Assigned task ->
Within the entries below, find the portion that opens with the line containing "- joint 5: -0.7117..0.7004" and closes with the line containing "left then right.". Retype that portion exactly and only.

Records for processing ->
○ ○ ○ ○
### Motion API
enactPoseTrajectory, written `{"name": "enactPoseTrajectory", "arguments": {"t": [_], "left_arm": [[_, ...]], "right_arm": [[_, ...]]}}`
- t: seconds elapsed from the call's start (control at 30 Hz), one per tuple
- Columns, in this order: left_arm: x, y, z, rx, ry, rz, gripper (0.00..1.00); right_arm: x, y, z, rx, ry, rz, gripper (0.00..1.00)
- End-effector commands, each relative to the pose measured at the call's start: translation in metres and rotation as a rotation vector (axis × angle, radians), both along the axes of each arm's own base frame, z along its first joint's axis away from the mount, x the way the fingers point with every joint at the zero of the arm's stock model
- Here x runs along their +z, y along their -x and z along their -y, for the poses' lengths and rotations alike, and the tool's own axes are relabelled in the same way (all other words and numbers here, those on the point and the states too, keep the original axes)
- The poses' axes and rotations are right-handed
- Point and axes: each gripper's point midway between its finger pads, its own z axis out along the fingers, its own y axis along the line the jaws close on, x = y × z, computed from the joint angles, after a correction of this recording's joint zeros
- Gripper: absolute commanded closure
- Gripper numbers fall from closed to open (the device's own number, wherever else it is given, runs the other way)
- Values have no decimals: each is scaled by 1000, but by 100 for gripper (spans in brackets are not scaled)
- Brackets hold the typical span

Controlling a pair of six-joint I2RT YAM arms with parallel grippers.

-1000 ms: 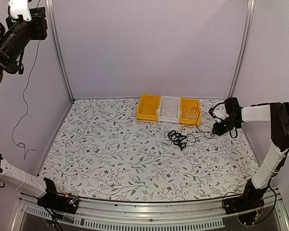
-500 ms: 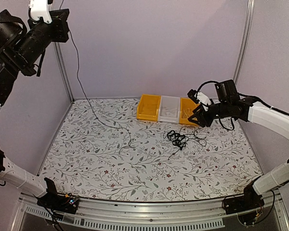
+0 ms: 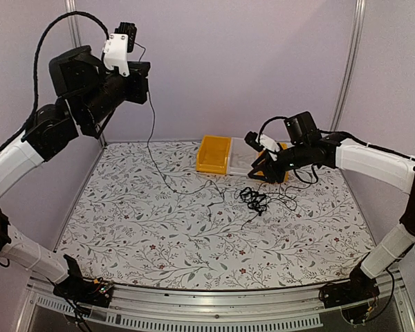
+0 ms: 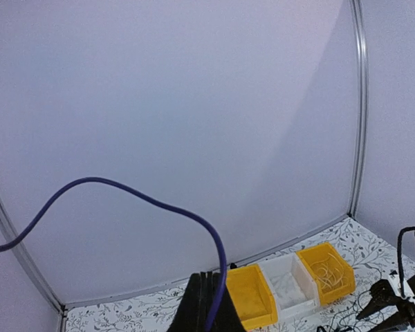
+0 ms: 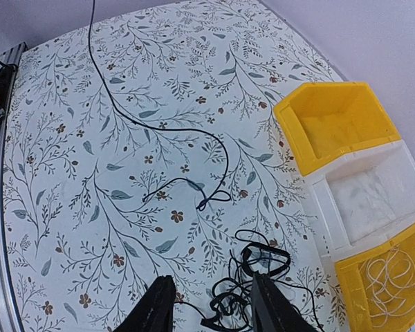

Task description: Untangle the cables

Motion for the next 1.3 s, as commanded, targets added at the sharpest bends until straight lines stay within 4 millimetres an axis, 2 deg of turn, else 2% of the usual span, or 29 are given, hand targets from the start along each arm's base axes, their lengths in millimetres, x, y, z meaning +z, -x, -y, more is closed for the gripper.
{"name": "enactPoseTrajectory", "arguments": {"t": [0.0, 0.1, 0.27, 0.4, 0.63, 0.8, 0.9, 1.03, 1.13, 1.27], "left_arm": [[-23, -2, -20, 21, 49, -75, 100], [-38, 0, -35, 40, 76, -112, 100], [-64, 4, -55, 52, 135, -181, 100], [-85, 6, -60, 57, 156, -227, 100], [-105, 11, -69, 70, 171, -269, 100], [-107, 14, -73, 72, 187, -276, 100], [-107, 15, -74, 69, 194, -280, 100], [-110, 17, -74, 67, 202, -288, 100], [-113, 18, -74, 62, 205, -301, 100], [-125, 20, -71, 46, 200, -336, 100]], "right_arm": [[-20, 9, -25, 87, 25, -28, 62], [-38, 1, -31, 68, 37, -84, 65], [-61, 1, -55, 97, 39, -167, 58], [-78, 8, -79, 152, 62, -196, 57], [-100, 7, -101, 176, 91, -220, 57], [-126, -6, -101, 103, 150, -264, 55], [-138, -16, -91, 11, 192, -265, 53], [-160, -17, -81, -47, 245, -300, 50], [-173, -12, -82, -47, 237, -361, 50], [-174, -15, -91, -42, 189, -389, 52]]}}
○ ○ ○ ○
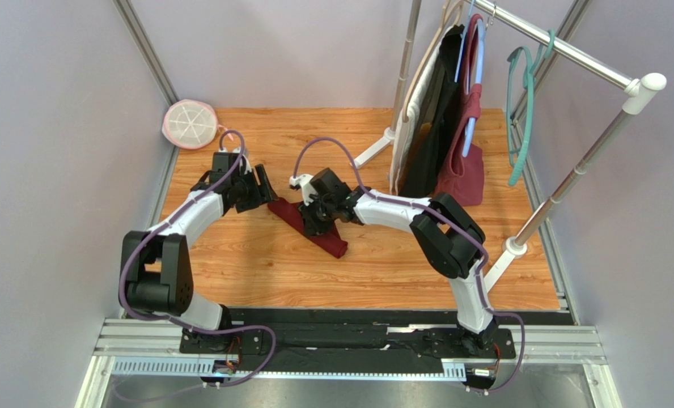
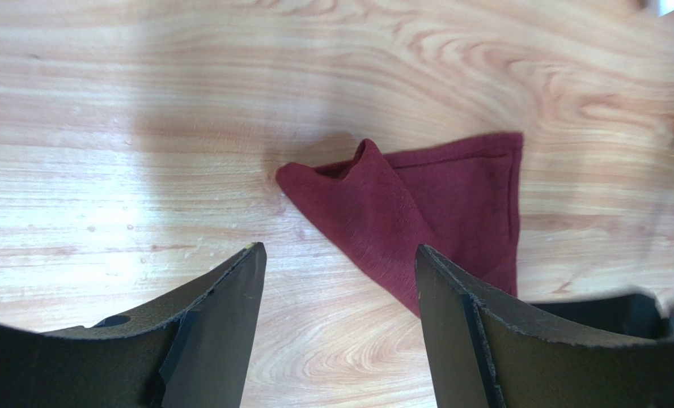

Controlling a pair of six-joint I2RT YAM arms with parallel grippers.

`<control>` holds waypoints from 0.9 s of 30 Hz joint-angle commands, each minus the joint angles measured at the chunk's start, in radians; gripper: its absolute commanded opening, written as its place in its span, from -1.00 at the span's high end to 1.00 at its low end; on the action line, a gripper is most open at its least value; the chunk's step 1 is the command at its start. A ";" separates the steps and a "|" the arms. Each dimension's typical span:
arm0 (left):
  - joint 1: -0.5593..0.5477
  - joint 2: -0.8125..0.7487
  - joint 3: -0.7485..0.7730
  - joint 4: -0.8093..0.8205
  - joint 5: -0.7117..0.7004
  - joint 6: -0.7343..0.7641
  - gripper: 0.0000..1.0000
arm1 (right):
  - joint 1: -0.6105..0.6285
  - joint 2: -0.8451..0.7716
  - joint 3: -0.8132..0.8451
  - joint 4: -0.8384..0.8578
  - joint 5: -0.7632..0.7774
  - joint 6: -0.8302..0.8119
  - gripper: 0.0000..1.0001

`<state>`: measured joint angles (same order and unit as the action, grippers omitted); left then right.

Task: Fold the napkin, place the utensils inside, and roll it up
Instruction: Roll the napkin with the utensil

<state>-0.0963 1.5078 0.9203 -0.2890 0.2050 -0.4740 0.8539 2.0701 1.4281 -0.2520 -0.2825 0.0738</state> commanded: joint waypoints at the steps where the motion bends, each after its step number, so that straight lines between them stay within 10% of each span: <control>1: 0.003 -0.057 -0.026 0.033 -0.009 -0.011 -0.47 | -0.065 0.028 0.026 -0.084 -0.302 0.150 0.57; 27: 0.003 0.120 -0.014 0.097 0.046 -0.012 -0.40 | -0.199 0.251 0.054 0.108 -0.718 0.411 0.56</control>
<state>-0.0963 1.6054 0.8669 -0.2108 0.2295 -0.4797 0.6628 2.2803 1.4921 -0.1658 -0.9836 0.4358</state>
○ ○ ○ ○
Expected answer ->
  - joint 5: -0.7117..0.7004
  - joint 6: -0.7343..0.7641
  - gripper: 0.0000..1.0000
arm1 (right):
  - joint 1: -0.6105..0.6285
  - joint 2: -0.8451..0.7716
  - joint 3: -0.8132..0.8451
  - joint 4: -0.8384..0.8578
  - joint 5: -0.7632..0.7774
  - joint 6: -0.8302..0.8119
  - gripper: 0.0000..1.0001

`<state>`: measured joint angles (same order and unit as the action, grippers omitted); left then right.

Nothing further is needed to complete this exercise.